Goal of the exercise: Search the data for "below". Return each matching line.

(Extracted data entries)
________

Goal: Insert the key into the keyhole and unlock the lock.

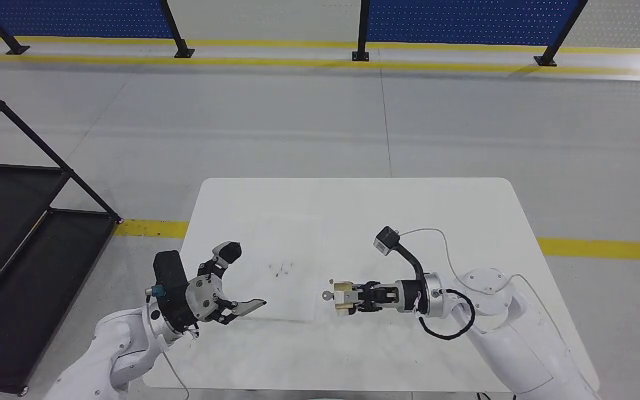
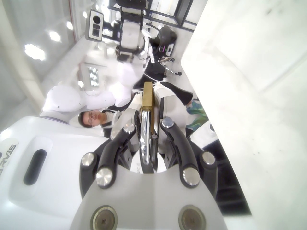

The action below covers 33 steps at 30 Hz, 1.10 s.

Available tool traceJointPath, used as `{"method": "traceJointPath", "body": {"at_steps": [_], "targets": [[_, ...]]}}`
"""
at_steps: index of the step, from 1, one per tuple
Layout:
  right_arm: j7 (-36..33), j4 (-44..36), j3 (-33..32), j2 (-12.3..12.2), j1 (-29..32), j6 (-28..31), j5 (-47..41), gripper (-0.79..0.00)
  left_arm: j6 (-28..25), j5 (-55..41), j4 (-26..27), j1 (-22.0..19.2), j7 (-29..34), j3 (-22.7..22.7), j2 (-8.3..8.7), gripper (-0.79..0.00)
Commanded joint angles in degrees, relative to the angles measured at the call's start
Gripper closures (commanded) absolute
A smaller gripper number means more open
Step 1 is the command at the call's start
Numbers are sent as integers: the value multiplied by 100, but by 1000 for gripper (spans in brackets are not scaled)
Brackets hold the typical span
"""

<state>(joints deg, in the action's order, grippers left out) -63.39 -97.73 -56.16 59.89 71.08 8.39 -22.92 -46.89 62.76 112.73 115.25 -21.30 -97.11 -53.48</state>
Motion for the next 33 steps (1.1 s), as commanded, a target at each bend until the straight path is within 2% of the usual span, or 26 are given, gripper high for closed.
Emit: {"method": "traceJointPath", "body": {"at_steps": [1,11,17,25,33], "targets": [[0,0,0,0,0,0,0,0,0,-2,0,0,0,0,0,-785],[84,31,-8,0,12,-45,22,0,0,-2,0,0,0,0,0,-785],[625,481,-22,10,-241,-856,538,0,0,-2,0,0,0,0,0,-785],[992,977,117,50,-766,-1515,1428,0,0,-2,0,0,0,0,0,-785],[1246,1701,91,95,-1307,-2019,1851,0,0,-2,0,0,0,0,0,-785]]}}
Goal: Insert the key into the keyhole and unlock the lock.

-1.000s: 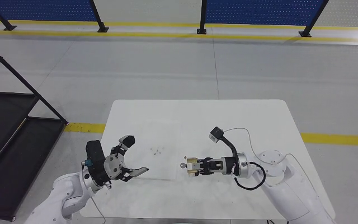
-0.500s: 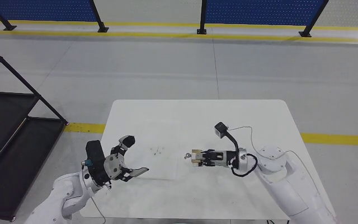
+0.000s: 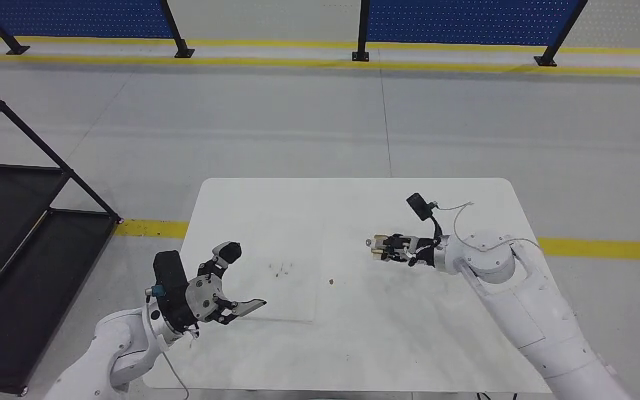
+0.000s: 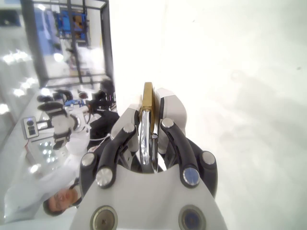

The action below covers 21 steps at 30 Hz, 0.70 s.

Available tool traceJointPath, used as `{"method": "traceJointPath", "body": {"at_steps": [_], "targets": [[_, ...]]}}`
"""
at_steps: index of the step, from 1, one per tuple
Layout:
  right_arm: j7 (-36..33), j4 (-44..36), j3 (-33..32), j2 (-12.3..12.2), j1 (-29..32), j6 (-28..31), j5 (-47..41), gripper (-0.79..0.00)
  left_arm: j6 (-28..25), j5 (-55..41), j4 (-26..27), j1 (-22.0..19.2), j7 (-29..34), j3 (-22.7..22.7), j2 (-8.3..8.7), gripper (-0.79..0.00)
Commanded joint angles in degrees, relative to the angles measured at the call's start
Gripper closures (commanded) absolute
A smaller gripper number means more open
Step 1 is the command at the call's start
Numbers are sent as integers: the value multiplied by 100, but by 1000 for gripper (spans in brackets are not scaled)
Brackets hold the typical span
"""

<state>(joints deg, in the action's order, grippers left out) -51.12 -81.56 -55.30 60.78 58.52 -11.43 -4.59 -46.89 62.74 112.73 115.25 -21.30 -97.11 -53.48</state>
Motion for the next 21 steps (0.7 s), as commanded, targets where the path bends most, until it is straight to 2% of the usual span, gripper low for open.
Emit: {"method": "traceJointPath", "body": {"at_steps": [1,21], "targets": [[60,175,18,14,-108,-92,84,0,0,0,0,0,0,0,0,-785],[470,1539,392,225,-619,-958,540,0,0,0,0,0,0,0,0,-785]]}}
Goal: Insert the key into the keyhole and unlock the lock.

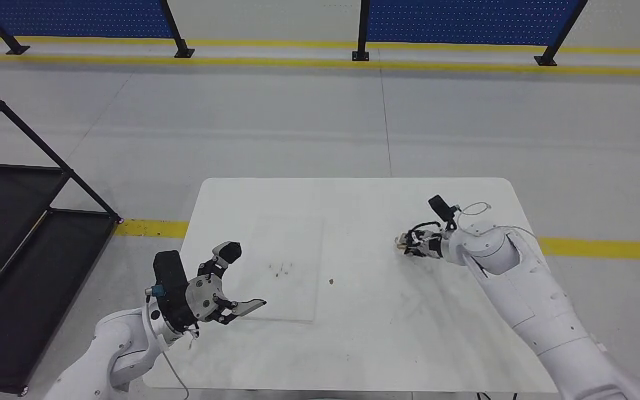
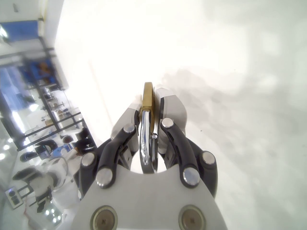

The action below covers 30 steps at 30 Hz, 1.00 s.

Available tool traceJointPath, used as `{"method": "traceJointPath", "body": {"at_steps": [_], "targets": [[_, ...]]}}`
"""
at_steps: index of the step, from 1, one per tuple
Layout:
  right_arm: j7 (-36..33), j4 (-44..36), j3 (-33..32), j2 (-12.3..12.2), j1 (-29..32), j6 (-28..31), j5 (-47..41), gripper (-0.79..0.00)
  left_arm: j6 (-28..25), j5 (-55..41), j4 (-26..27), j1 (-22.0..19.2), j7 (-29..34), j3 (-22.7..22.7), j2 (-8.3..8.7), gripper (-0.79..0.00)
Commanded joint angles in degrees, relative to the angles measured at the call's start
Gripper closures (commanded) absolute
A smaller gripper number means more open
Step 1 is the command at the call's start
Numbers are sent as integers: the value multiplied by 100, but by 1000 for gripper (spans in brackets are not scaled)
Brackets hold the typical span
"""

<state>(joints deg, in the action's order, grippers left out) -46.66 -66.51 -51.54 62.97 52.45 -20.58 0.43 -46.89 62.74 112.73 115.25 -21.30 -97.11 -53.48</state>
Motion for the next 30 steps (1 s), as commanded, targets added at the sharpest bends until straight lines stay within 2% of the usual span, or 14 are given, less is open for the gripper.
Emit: {"method": "traceJointPath", "body": {"at_steps": [1,15,17,18,30], "targets": [[47,58,38,17,-26,-93,66,0,0,0,0,0,0,0,0,-785],[98,244,77,90,-86,-288,190,0,0,0,0,0,0,0,0,-785],[111,233,72,91,-85,-318,237,-376,0,0,0,0,0,0,0,-785],[124,216,71,91,-81,-346,271,-785,0,0,0,0,0,0,0,-785],[170,-418,0,-18,154,-648,1058,-785,0,0,0,0,0,0,0,-785]]}}
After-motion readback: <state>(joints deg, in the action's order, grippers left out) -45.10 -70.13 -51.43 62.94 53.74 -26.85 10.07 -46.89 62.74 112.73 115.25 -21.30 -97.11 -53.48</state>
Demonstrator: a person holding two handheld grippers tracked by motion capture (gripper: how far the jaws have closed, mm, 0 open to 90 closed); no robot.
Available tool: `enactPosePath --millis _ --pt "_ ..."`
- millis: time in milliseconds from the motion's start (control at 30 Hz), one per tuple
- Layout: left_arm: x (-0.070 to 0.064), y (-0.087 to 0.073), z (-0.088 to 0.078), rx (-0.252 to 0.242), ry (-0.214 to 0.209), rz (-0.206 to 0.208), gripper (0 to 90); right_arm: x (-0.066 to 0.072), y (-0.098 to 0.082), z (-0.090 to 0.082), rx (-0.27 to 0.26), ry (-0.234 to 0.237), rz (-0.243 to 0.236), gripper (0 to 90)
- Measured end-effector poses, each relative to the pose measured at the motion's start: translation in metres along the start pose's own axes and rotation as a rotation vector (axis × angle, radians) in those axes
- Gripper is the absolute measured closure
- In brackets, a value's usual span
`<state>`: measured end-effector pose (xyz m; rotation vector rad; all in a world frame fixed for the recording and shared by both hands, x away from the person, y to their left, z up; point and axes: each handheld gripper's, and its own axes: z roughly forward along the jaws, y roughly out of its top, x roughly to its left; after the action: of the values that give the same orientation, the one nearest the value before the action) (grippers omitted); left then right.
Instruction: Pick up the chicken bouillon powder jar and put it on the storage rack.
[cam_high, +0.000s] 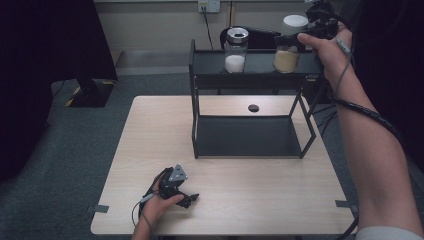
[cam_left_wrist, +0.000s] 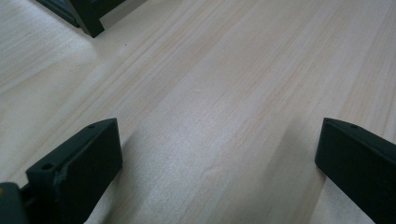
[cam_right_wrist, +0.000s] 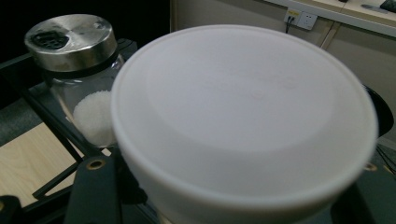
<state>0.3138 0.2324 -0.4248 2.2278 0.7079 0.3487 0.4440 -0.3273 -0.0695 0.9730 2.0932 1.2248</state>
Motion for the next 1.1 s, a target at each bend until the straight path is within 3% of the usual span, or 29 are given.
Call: enactPosePath --millis 367,933,1033,1100 --pt "0.0 0.0 0.0 0.0 0.0 0.0 0.0 -0.001 0.001 0.016 0.004 -0.032 0.02 34.9" --pt "0.0 0.0 0.0 0.0 0.0 0.0 0.0 0.003 -0.007 0.017 -0.022 -0.049 0.037 33.9" --pt "0.0 0.0 0.0 0.0 0.0 0.0 0.0 0.004 -0.006 0.018 -0.011 -0.052 0.033 29.8" --pt "0.0 0.0 0.0 0.0 0.0 0.0 0.0 0.006 -0.004 0.019 -0.003 -0.055 0.028 22.5"
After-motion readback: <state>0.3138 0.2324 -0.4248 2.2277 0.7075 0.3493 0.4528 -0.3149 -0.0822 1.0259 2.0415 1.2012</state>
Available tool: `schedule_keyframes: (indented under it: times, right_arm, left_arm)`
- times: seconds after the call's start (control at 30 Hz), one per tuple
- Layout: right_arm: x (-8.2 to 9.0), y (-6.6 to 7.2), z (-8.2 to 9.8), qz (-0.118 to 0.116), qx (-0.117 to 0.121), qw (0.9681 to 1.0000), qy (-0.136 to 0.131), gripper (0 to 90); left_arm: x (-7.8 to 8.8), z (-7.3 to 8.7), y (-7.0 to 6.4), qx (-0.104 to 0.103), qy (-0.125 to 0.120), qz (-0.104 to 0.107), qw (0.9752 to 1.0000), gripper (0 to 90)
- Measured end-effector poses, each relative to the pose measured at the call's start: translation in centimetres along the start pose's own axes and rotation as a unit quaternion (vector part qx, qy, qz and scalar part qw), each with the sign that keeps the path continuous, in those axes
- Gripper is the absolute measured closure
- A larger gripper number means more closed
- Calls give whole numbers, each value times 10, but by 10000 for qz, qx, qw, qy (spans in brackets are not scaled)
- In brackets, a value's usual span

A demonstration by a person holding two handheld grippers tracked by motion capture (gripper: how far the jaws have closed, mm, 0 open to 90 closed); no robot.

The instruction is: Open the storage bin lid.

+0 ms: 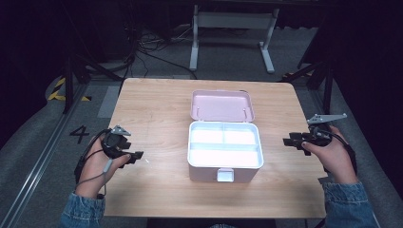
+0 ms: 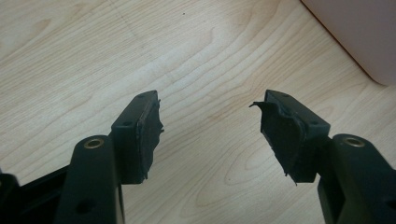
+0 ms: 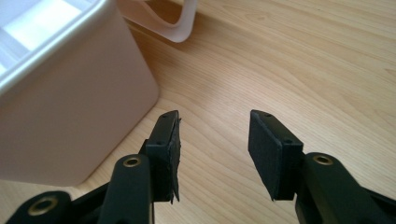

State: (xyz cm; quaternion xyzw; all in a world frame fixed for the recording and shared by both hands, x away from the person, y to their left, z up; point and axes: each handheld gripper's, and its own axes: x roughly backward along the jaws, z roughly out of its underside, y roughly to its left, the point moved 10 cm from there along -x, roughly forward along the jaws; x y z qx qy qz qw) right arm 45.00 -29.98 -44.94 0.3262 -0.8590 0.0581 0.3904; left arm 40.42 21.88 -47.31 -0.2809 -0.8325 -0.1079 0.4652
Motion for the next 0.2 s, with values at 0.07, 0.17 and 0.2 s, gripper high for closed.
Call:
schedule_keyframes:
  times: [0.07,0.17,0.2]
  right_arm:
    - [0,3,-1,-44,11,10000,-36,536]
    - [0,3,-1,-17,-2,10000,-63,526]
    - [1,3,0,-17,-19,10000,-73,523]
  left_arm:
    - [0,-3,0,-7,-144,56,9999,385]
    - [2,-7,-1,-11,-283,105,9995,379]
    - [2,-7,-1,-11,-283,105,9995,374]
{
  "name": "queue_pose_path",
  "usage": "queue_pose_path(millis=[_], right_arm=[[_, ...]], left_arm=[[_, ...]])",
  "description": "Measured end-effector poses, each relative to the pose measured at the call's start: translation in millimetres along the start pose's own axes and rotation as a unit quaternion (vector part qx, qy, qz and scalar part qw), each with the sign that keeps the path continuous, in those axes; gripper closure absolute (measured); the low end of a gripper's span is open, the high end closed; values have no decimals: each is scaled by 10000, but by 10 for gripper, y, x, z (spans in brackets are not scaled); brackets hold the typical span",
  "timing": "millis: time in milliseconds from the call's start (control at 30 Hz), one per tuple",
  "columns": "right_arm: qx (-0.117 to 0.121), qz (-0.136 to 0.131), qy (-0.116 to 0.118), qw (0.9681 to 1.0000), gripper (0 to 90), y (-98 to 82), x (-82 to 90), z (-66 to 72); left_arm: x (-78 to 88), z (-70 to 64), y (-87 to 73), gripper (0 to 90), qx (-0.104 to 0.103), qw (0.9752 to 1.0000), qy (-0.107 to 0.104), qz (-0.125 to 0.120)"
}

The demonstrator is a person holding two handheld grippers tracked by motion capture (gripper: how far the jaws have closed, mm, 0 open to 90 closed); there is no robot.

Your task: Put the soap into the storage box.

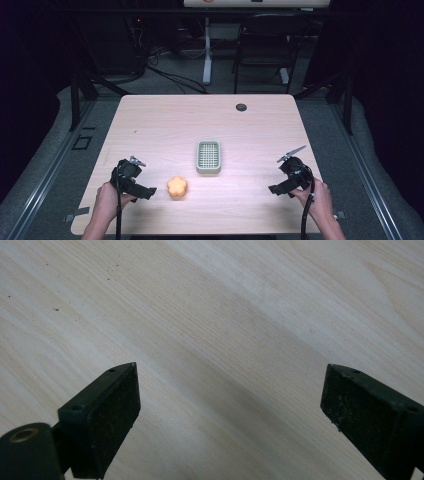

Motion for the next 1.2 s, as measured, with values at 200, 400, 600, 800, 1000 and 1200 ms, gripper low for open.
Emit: queue_pose_path(millis=[200, 400, 600, 800, 1000, 1200], right_arm=[[-31, -57, -2, 10000, 88, 1, 0, 16], [-43, -63, -1, 10000, 89, -9, 0, 17], [85, 44, 0, 10000, 93, -11, 15, 25], [54, 25, 51, 10000, 95, -9, -3, 42], [90, 60, 60, 9999, 98, -8, 3, 39], [111, 65, 116, 9999, 101, -2, -7, 59]], left_arm=[[-16, -59, 31, 1, -67, 9999, -79, 56], [-35, -134, 72, 0, -181, 9996, -179, 125], [-58, -257, 114, 0, -349, 9988, -296, 172], [-119, -386, 170, 0, -547, 9975, -369, 256], [-199, -526, 293, 0, -725, 9957, -530, 217], [-250, -568, 337, 1, -808, 9946, -612, 237]])
Point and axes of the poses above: each handheld gripper's, and its own axes: x roughly backward along the jaws, y roughly out of its top, z roughly to its left, the point moved 6 cm from there along -x, roughly forward along the jaws, and after that the axes turned 4 degrees about -z, right-handed, at the moved point
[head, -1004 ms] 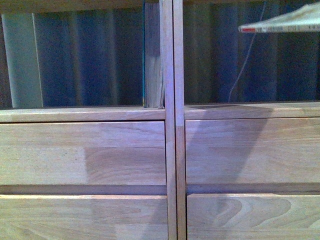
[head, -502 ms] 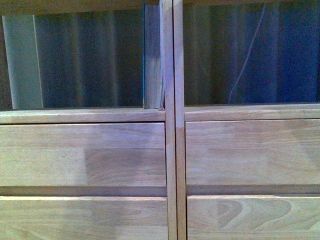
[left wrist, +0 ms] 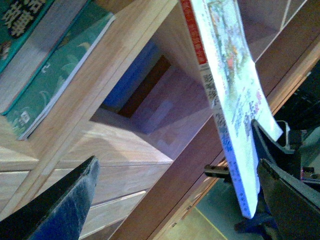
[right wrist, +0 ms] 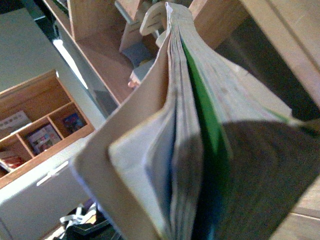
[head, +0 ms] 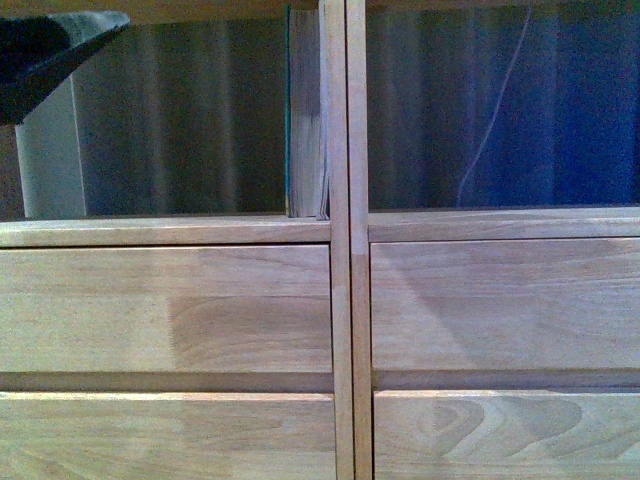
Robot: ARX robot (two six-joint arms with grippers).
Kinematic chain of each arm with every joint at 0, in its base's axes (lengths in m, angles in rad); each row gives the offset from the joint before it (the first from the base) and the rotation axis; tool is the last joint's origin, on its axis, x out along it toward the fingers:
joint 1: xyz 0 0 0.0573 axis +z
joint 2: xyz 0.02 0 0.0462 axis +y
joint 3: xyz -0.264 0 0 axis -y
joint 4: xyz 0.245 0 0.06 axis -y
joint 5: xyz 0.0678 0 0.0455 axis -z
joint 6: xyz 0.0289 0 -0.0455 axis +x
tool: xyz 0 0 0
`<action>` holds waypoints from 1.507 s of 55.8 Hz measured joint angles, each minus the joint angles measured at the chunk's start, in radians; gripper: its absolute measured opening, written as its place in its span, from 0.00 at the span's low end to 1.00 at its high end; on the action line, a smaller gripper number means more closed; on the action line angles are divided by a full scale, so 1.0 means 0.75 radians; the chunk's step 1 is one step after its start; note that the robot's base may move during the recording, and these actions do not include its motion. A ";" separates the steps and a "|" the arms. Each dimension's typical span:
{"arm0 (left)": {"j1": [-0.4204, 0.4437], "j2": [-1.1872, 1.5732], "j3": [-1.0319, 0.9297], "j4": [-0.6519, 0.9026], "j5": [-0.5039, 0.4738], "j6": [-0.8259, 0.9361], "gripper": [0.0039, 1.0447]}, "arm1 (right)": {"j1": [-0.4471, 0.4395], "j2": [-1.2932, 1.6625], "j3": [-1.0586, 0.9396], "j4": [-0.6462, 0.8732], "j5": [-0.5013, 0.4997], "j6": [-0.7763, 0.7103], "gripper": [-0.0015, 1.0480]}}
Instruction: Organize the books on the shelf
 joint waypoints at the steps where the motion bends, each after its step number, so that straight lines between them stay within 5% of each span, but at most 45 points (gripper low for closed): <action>1: -0.003 0.003 0.000 0.022 -0.001 -0.008 0.93 | 0.010 0.006 0.003 0.000 -0.002 0.005 0.07; 31: -0.053 0.086 0.071 0.199 -0.018 -0.111 0.93 | 0.136 0.057 -0.015 0.093 -0.156 0.141 0.07; 47: -0.096 0.119 0.114 0.221 -0.058 -0.155 0.92 | 0.161 0.058 -0.026 0.100 -0.134 0.143 0.07; 80: -0.204 0.115 0.077 0.358 -0.086 -0.179 0.15 | 0.079 0.087 -0.050 0.178 -0.185 0.249 0.07; 84: -0.202 0.114 0.071 0.359 -0.083 -0.178 0.11 | 0.068 0.087 -0.062 0.184 -0.185 0.271 0.16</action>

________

Output:
The action below covers 33 steps at 30 Hz, 1.10 s.
The action below covers 21 steps at 30 Hz, 0.70 s.
The action below covers 30 steps at 30 Hz, 1.00 s.

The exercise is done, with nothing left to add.